Your goal | Report only how many lines in the material contain "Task".

-------------------------

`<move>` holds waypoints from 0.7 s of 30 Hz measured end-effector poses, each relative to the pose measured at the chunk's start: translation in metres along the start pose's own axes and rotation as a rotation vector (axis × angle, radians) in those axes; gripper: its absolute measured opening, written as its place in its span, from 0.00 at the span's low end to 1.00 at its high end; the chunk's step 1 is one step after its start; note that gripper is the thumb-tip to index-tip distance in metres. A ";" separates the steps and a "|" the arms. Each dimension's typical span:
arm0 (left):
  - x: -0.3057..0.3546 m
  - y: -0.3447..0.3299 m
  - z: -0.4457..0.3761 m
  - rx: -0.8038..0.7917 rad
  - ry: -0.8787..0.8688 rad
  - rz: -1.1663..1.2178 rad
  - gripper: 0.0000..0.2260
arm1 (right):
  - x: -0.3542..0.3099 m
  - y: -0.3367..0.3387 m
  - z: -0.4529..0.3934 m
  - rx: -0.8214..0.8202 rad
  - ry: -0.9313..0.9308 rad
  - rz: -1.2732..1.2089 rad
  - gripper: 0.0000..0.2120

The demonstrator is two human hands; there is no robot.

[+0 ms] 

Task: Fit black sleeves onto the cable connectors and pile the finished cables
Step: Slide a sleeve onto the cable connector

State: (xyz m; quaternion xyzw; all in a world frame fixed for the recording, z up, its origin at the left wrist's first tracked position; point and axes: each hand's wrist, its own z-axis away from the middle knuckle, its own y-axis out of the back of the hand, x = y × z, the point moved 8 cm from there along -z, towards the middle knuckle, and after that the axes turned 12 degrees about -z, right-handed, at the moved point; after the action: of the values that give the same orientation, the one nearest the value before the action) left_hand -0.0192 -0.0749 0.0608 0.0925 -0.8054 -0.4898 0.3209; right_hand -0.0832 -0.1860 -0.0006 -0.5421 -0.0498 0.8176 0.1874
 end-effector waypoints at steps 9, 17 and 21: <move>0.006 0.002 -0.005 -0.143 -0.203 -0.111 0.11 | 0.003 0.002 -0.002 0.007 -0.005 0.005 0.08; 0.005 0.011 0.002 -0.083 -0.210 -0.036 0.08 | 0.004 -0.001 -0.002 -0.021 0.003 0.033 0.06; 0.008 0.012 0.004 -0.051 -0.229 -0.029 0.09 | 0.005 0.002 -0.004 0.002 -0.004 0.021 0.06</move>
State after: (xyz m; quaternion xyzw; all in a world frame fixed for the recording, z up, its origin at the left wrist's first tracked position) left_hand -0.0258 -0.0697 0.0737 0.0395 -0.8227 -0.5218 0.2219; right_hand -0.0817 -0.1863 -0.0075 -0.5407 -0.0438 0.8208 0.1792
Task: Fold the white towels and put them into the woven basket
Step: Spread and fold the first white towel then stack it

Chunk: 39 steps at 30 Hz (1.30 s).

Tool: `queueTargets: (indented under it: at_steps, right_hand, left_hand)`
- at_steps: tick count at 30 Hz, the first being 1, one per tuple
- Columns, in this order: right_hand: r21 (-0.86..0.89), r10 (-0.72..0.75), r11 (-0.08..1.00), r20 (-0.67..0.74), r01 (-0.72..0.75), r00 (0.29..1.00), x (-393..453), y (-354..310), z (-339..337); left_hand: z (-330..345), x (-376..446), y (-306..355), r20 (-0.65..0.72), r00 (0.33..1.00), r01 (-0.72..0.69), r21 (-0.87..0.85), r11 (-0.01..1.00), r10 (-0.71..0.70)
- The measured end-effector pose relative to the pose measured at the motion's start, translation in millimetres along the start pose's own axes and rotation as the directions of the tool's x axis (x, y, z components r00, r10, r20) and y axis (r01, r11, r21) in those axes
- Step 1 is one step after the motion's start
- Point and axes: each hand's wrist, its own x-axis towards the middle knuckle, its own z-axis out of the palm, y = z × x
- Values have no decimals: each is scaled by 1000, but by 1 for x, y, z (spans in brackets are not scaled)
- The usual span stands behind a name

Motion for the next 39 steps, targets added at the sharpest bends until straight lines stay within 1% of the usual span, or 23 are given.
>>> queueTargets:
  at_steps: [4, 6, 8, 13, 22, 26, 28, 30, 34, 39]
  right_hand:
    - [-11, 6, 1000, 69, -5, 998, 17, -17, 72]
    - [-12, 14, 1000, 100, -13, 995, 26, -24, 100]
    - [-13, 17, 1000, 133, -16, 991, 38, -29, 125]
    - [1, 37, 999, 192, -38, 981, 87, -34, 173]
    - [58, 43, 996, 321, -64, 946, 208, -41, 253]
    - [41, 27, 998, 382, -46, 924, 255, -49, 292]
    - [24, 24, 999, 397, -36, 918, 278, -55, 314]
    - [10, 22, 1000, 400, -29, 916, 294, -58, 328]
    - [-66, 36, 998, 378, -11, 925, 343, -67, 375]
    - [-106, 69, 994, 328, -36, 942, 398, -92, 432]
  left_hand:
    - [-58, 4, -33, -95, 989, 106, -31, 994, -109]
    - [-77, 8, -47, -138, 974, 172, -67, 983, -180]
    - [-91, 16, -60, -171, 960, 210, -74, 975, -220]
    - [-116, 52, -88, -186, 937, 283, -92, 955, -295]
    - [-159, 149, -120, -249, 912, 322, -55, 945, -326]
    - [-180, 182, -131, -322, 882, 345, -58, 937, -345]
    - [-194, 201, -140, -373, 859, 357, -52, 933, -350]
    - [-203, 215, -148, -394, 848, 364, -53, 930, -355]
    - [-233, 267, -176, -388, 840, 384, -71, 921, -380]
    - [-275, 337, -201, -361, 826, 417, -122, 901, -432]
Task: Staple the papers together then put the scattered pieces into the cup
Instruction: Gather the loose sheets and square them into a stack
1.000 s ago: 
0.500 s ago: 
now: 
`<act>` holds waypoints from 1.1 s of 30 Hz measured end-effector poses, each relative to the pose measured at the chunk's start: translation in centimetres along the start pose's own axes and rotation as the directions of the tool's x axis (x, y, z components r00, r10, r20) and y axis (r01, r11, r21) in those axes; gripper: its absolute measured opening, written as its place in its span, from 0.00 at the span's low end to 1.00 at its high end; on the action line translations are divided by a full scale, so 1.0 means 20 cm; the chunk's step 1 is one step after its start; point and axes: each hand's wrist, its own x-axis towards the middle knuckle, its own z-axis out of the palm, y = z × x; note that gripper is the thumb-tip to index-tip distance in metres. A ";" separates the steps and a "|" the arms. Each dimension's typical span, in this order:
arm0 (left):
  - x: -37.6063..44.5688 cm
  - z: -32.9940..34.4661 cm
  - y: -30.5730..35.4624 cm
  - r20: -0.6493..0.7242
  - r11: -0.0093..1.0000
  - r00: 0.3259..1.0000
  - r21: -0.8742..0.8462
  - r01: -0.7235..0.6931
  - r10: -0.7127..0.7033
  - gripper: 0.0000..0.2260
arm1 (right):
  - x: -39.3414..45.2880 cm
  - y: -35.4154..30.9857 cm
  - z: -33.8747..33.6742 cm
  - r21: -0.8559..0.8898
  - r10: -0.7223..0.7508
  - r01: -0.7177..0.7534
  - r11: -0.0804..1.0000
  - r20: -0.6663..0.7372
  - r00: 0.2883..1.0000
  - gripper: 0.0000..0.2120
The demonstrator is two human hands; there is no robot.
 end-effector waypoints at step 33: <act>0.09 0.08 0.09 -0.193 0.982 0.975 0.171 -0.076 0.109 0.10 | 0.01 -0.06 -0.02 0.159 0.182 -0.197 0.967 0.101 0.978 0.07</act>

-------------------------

Response for this exercise | 3